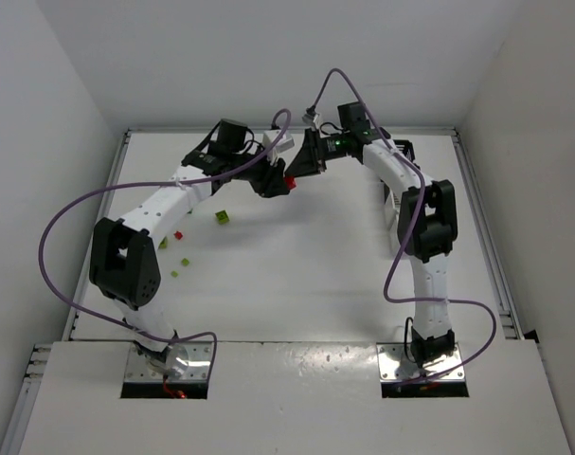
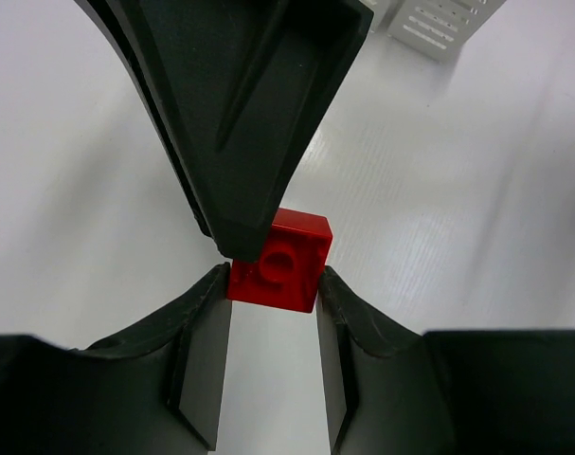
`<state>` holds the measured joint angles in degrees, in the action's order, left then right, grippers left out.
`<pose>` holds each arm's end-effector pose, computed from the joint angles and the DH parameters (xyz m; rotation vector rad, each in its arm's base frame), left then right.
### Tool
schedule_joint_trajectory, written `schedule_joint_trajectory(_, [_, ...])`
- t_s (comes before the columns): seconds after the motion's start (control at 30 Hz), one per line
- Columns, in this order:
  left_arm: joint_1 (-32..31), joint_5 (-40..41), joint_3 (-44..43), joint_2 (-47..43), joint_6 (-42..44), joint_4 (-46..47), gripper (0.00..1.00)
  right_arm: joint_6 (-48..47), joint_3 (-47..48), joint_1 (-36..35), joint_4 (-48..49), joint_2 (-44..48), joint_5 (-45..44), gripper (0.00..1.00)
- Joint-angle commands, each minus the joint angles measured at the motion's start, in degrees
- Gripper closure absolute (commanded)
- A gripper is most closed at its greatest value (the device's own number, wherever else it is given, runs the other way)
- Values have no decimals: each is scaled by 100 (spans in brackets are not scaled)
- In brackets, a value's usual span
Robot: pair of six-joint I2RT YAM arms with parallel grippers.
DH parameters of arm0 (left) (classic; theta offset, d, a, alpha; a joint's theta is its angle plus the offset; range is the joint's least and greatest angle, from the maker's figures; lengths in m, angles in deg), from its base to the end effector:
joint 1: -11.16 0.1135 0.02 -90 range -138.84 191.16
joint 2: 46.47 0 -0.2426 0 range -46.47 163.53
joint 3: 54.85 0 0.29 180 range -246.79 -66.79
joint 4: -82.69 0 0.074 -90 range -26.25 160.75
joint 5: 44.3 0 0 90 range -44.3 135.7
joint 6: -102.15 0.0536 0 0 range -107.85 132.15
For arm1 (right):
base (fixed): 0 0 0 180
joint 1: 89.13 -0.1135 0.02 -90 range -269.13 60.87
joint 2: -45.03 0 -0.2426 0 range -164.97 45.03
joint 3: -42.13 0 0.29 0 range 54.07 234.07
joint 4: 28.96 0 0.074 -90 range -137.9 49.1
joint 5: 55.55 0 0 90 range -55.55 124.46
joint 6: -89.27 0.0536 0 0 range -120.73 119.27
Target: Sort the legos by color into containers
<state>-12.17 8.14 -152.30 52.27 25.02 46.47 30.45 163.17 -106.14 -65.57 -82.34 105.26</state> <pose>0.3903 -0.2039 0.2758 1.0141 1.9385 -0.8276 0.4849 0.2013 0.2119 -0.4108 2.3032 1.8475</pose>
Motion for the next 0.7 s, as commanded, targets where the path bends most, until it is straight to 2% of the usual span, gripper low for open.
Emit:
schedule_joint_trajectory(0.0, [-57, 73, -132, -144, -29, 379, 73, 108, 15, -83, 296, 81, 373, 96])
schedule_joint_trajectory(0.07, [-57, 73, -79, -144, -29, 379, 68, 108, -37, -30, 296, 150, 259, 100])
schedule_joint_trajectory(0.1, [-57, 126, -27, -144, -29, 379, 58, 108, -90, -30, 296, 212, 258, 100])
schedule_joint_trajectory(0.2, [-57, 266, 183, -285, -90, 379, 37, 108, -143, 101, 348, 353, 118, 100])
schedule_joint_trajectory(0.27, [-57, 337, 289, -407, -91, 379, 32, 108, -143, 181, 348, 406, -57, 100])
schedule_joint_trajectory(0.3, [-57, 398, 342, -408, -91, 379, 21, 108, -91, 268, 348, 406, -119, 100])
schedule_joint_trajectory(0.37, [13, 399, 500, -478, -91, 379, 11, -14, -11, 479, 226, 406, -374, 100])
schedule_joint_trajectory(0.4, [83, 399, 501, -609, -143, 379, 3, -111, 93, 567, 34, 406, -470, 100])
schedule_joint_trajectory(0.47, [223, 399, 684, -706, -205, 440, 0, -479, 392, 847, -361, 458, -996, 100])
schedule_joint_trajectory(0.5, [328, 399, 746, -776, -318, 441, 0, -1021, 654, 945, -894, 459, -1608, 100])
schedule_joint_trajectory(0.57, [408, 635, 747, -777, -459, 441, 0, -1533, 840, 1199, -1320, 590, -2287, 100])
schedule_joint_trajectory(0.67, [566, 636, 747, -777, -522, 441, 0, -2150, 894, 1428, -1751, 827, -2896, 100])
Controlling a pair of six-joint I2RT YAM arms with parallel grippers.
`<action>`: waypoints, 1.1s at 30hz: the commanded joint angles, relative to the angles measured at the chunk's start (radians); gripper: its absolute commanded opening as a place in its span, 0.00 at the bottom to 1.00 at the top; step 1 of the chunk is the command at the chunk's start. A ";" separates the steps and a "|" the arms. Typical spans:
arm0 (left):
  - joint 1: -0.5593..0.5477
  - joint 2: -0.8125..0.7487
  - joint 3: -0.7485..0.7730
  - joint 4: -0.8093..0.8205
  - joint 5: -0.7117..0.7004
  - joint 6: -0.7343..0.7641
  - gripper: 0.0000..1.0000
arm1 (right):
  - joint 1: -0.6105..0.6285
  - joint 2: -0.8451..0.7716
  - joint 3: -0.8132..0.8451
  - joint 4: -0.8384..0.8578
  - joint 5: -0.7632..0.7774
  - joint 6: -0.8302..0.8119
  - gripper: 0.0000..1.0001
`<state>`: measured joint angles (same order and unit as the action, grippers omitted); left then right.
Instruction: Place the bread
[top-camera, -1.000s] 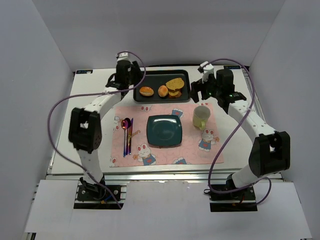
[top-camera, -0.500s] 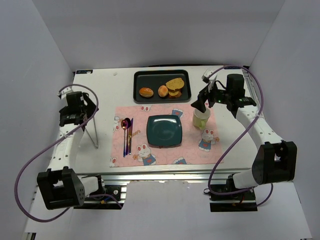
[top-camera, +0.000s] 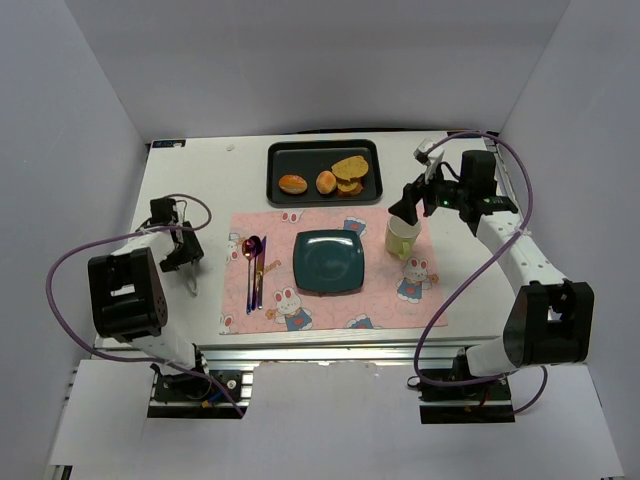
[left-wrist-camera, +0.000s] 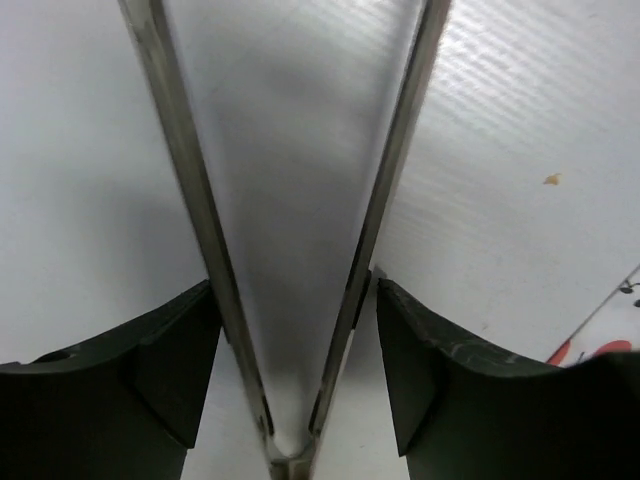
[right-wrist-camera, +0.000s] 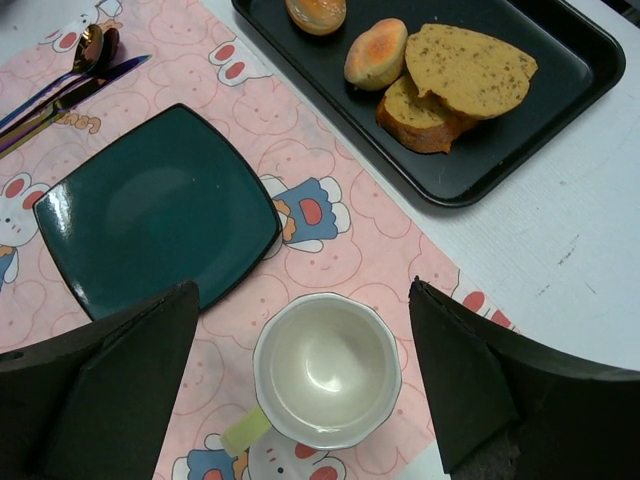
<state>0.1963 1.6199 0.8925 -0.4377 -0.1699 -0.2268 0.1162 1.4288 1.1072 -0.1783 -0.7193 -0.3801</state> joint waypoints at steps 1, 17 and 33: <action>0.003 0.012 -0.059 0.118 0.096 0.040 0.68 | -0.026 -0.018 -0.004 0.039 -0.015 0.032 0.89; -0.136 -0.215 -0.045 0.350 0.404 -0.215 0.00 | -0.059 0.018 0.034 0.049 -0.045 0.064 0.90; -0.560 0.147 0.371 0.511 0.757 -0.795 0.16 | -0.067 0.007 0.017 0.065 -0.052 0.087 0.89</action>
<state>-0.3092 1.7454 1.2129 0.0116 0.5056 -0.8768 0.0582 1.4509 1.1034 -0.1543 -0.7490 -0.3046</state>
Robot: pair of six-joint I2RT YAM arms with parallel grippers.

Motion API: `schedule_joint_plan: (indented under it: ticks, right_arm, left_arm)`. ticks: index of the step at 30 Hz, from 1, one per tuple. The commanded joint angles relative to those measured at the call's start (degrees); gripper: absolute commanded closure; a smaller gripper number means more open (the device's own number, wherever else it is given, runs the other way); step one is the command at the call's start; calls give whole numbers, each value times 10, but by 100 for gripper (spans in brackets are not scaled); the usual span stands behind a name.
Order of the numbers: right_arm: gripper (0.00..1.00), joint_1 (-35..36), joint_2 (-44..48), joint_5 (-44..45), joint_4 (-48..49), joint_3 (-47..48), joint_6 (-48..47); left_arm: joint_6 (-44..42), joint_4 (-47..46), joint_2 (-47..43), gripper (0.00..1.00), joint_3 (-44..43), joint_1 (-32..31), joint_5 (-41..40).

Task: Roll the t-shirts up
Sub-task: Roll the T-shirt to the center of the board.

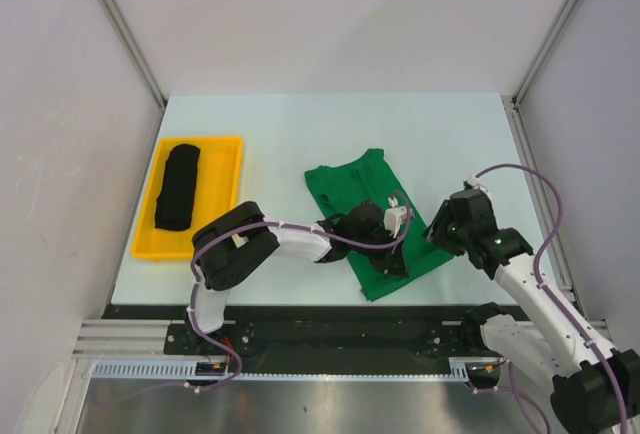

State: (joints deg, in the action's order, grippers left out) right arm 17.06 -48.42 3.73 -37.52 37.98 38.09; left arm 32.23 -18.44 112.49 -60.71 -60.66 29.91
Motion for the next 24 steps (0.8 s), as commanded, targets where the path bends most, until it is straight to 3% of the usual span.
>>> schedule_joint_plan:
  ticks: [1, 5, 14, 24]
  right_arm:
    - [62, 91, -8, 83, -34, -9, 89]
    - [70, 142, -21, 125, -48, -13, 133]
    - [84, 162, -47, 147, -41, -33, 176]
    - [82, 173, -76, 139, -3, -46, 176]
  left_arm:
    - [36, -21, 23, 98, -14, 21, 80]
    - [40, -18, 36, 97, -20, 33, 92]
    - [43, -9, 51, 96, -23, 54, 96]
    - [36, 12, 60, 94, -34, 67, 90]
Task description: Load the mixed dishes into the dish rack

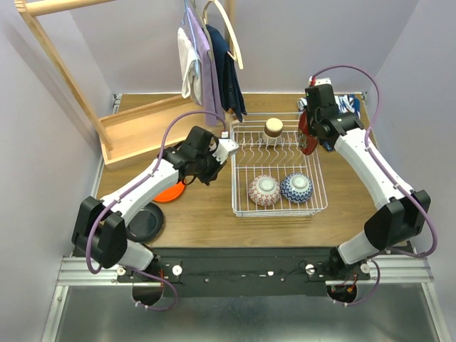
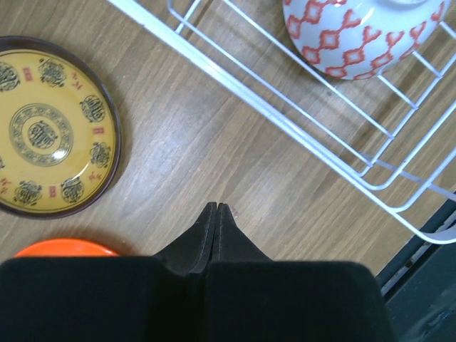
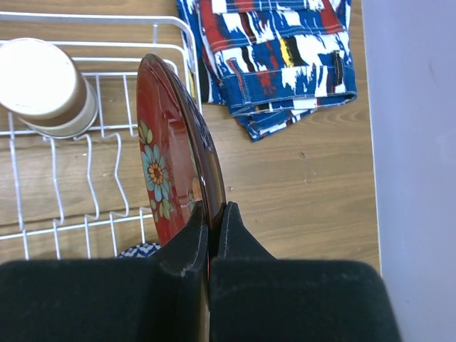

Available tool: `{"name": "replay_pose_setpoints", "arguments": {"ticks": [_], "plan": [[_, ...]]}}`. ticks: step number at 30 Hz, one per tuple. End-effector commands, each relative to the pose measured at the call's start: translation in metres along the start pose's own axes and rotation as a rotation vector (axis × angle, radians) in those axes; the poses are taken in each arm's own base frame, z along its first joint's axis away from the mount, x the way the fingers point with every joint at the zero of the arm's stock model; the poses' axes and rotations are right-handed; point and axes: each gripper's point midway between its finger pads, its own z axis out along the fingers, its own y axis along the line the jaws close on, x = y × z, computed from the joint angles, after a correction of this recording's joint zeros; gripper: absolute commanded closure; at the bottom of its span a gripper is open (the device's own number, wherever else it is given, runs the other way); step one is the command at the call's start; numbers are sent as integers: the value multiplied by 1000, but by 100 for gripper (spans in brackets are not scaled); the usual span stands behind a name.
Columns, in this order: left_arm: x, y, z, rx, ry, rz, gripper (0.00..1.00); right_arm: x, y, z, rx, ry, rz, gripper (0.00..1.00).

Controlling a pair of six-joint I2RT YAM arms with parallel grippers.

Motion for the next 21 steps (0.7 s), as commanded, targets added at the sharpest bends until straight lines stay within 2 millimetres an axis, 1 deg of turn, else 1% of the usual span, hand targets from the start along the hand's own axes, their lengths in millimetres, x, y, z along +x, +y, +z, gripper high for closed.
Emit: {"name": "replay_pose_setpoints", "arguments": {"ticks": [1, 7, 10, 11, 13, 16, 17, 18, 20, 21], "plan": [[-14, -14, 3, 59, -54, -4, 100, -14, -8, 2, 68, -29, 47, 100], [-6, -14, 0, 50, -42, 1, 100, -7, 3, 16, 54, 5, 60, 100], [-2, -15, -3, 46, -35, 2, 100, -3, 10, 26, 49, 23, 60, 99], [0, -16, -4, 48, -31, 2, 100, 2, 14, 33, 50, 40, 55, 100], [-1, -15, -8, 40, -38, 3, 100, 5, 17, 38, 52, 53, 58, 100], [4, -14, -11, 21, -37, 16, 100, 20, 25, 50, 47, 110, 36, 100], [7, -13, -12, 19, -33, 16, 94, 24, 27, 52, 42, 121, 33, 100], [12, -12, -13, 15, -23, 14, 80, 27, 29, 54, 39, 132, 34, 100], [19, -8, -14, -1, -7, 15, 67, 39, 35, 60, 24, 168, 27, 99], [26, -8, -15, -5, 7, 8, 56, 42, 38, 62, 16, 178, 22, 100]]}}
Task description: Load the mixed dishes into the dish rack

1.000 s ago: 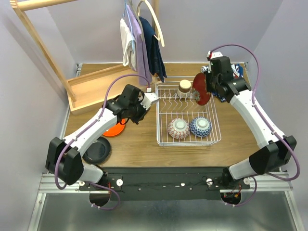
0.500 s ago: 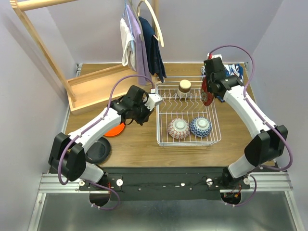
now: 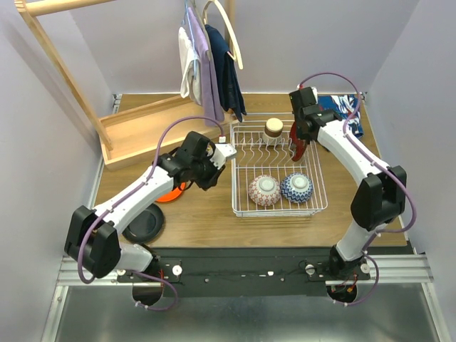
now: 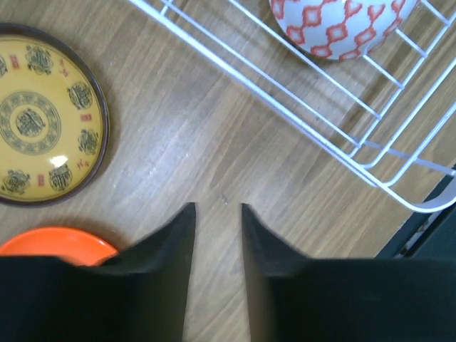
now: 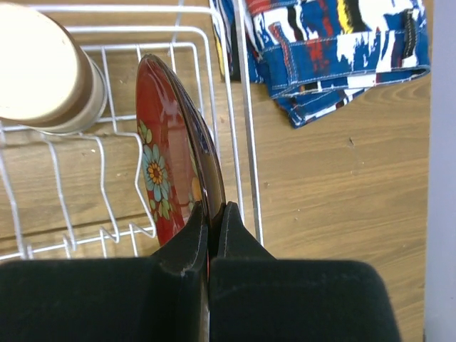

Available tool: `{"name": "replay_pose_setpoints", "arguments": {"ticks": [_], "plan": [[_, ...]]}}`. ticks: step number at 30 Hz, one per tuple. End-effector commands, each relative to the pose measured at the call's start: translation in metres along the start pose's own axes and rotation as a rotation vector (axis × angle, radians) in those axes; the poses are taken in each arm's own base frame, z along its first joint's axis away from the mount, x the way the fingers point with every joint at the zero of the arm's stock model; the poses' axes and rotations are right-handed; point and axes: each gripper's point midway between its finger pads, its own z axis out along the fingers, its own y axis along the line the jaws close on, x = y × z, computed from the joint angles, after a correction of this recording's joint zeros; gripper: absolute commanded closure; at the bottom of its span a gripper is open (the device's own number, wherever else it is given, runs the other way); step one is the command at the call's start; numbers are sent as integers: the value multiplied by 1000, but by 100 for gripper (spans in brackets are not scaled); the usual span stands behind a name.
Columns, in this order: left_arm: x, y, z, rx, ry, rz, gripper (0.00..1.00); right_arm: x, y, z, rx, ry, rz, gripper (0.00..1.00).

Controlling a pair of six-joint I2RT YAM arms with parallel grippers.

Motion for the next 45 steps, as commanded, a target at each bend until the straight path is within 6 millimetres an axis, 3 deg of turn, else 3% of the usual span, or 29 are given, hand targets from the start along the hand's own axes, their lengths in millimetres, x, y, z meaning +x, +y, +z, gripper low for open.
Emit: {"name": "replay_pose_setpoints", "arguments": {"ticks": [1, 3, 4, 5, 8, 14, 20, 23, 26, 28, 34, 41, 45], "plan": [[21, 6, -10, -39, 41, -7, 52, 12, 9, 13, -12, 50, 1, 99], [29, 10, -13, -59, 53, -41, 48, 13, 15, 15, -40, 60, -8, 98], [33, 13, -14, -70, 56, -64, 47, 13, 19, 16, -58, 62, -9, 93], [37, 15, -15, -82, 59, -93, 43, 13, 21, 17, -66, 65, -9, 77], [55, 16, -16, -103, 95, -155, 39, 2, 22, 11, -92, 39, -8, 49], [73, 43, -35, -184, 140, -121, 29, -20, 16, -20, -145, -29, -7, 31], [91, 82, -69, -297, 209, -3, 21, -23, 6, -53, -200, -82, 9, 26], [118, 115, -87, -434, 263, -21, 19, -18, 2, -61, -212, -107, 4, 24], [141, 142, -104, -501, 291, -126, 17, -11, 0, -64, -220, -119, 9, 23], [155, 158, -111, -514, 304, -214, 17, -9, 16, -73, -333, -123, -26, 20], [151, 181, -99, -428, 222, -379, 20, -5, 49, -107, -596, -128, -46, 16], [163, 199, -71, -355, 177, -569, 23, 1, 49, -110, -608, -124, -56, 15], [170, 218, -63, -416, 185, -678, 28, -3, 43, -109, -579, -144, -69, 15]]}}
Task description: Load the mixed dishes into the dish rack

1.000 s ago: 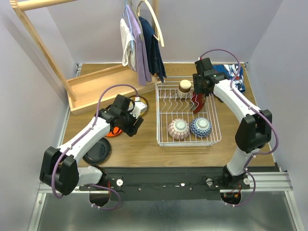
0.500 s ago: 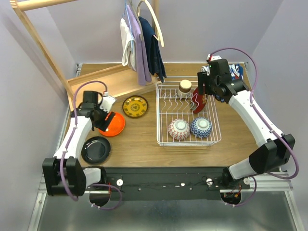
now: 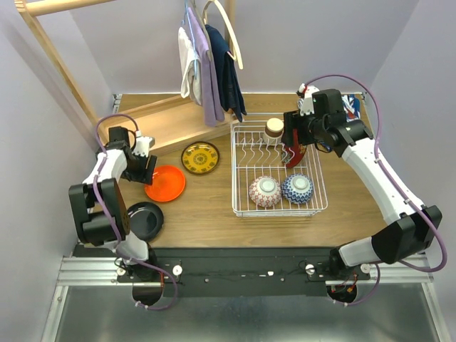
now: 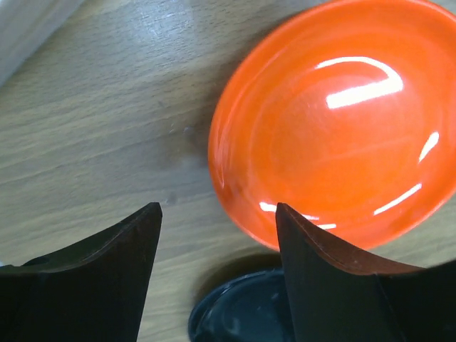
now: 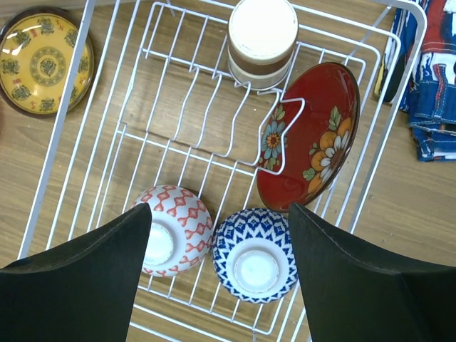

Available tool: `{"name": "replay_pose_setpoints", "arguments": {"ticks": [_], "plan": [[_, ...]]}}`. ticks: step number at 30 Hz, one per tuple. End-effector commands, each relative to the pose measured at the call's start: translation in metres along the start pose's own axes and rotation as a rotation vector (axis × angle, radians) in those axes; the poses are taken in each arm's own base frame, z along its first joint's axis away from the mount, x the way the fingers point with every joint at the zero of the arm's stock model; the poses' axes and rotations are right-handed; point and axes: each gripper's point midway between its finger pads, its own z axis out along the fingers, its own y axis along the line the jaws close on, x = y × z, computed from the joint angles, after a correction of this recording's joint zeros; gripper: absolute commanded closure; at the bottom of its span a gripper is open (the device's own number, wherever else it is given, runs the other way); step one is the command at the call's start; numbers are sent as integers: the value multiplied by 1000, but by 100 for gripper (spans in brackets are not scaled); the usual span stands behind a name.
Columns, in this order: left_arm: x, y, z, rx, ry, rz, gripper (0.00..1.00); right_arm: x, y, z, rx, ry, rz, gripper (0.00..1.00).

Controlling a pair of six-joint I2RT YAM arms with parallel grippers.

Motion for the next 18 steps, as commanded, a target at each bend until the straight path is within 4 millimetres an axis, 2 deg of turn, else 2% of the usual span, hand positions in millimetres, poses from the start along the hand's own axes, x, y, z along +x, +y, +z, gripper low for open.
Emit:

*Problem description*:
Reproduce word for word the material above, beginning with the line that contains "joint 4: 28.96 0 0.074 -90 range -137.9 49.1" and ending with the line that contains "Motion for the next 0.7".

*Your solution*:
joint 4: 28.96 0 0.074 -90 range -137.9 49.1
joint 5: 55.55 0 0 90 range -55.55 124.46
joint 6: -89.27 0.0536 0 0 range -120.73 119.27
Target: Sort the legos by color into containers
<state>-12.17 8.14 -152.30 52.27 25.02 46.47 30.45 163.17 -106.14 -65.57 -82.34 105.26</state> <pose>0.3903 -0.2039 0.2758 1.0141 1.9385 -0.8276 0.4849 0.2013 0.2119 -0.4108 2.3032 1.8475</pose>
Motion for the next 0.7 s, as commanded, targets where the path bends most, until it is straight to 2% of the usual span, gripper low for open.

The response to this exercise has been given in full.